Reproduce each entry below exactly as it appears.

**Extracted information**
━━━━━━━━━━━━━━━━━━━━

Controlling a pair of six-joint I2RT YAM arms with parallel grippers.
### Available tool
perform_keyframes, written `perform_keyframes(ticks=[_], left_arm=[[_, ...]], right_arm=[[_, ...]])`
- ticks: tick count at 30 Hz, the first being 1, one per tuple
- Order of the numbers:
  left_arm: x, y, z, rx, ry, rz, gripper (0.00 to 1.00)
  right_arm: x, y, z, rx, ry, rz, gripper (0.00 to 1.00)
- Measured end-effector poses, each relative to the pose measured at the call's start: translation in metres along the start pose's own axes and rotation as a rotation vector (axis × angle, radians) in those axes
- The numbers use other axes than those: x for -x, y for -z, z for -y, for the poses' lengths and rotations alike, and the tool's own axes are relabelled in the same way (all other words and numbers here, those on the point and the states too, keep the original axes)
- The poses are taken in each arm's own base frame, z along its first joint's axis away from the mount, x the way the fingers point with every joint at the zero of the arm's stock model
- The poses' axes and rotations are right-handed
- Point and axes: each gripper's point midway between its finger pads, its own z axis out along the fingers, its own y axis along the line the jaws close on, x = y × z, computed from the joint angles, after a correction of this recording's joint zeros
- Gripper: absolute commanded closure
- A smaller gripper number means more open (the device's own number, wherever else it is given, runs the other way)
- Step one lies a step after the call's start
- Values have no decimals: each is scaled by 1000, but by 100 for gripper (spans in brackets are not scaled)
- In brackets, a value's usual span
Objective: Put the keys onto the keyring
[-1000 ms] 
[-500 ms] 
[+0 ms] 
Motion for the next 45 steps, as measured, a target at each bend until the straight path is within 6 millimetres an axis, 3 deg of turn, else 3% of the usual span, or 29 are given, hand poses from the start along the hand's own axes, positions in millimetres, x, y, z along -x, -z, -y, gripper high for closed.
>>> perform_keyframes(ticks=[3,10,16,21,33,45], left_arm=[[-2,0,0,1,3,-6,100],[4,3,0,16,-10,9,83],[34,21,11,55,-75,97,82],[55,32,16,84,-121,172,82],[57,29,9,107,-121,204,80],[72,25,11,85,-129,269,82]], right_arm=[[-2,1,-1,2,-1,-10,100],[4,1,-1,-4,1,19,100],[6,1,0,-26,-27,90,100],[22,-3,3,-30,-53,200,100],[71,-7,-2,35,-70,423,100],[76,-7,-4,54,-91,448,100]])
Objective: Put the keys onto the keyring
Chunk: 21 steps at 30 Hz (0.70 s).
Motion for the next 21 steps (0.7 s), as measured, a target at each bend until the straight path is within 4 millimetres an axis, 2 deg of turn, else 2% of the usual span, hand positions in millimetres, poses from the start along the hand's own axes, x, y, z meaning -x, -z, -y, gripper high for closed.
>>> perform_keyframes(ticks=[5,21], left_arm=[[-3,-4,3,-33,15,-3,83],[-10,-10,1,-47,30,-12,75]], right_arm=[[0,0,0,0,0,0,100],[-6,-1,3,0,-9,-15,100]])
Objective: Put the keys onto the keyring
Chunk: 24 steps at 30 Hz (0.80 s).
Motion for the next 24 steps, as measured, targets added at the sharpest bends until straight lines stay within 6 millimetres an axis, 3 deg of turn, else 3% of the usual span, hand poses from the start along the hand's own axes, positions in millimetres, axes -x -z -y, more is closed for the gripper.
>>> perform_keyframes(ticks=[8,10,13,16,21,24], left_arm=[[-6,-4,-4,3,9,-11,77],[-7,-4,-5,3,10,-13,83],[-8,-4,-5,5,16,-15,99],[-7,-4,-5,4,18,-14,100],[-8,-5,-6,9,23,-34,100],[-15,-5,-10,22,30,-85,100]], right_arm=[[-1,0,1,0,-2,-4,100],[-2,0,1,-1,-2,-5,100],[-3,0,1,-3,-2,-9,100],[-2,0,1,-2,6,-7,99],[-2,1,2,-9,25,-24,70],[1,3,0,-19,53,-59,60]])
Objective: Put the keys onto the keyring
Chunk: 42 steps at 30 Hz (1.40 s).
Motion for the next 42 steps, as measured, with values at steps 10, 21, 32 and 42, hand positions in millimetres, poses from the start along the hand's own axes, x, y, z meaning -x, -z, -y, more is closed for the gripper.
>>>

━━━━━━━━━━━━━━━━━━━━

**Response for this exercise**
Controlling a pair of six-joint I2RT YAM arms with parallel grippers.
### Available tool
perform_keyframes, written `perform_keyframes(ticks=[_], left_arm=[[_, ...]], right_arm=[[_, ...]])`
- ticks: tick count at 30 Hz, the first being 1, one per tuple
- Order of the numbers:
  left_arm: x, y, z, rx, ry, rz, gripper (0.00 to 1.00)
  right_arm: x, y, z, rx, ry, rz, gripper (0.00 to 1.00)
- Measured end-effector poses, each relative to the pose measured at the call's start: translation in metres along the start pose's own axes and rotation as a rotation vector (axis × angle, radians) in those axes
- The numbers use other axes than those: x for -x, y for -z, z for -y, for the poses' lengths and rotations alike, and the tool's own axes are relabelled in the same way (all other words and numbers here, those on the point and the states too, keep the original axes)
- The poses are taken in each arm's own base frame, z along its first joint's axis away from the mount, x the way the fingers point with every joint at the zero of the arm's stock model
- The poses' axes and rotations are right-handed
- Point and axes: each gripper's point midway between its finger pads, its own z axis out along the fingers, its own y axis along the line the jaws close on, x = y × z, computed from the joint angles, after a correction of this recording's joint zeros
- Gripper: absolute commanded closure
- A smaller gripper number means more open (the device's own number, wherever else it is given, runs the other way)
- Step one lies a step after the call's start
- Values have no decimals: each is scaled by 1000, but by 100 for gripper (spans in brackets are not scaled)
- In brackets, a value's usual span
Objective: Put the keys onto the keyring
[-1000 ms] 
[-500 ms] 
[+0 ms] 
Motion for the next 45 steps, as measured, a target at each bend until the straight path is within 6 millimetres an axis, 3 deg of turn, else 3% of the usual span, or 29 are given, hand poses from the start along the hand's own axes, positions in millimetres, x, y, z along -x, -z, -y, gripper high for closed.
>>> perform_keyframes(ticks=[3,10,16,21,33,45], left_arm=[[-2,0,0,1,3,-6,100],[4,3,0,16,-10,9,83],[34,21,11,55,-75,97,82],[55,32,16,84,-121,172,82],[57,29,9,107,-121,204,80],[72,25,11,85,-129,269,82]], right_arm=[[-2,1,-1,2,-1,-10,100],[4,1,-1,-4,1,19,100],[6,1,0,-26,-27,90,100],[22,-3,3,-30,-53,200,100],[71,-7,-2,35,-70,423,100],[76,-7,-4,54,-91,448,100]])
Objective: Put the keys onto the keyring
Chunk: 21 steps at 30 Hz (0.70 s).
Motion for the next 21 steps (0.7 s), as measured, a target at each bend until the straight path is within 4 millimetres an axis, 2 deg of turn, else 2% of the usual span, hand positions in millimetres, poses from the start along the hand's own axes, x, y, z meaning -x, -z, -y, gripper high for closed.
>>> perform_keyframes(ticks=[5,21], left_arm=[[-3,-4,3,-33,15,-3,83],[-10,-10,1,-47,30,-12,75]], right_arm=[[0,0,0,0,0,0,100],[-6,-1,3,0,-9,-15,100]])
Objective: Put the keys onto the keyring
Chunk: 24 steps at 30 Hz (0.80 s).
Motion for the next 24 steps, as measured, targets added at the sharpest bends until straight lines stay within 6 millimetres an axis, 3 deg of turn, else 3% of the usual span, hand poses from the start along the hand's own axes, positions in millimetres, axes -x -z -y, more is closed for the gripper.
>>> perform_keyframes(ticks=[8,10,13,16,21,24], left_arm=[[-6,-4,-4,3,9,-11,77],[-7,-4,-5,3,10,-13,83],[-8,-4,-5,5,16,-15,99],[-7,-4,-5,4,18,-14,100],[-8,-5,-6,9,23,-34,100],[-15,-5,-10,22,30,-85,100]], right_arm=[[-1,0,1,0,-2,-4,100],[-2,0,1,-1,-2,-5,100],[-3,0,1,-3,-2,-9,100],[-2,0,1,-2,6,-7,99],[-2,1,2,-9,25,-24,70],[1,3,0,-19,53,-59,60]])
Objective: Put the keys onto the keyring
Chunk: 42 steps at 30 Hz (1.40 s).
Motion for the next 42 steps, as measured, with values at steps 10, 21, 32 and 42, hand positions in millimetres, poses from the start along the hand's own axes, x, y, z meaning -x, -z, -y, more is closed for the gripper.
>>>

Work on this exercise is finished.